| Problem to work on |
The lines below that include "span" are to be found and copied.

| Collected material |
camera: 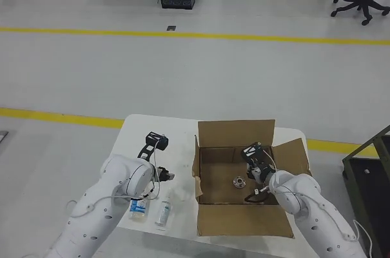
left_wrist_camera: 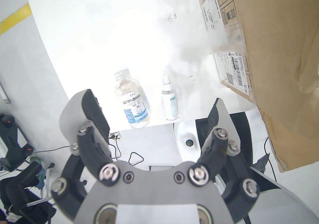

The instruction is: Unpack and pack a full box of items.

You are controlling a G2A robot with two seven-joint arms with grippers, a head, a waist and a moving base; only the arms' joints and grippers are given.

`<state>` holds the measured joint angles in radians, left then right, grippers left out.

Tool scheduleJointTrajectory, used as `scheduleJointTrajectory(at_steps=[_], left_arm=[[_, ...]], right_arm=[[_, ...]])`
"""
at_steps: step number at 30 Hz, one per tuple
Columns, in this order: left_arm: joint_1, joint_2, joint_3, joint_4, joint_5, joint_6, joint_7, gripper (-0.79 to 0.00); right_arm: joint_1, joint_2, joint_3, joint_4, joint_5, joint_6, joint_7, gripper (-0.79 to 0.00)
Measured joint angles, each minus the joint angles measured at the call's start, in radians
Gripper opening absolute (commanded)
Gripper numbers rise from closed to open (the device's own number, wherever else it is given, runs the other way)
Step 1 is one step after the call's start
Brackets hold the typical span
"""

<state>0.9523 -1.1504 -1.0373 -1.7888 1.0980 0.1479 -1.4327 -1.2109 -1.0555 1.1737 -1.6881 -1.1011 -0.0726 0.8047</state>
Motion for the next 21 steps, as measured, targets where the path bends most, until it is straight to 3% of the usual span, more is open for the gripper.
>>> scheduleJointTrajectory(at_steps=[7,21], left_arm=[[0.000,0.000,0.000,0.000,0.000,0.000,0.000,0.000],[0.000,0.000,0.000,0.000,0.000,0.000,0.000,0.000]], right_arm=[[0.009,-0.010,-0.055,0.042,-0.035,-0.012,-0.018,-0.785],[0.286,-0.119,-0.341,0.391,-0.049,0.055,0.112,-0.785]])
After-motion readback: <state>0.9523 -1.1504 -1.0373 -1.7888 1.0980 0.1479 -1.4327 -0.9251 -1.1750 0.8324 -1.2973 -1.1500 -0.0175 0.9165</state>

| Result |
Brackets hold the typical span
Motion for the next 21 steps, as measured, targets where the path bends most, until it is straight to 3% of the usual span, more is open for the gripper.

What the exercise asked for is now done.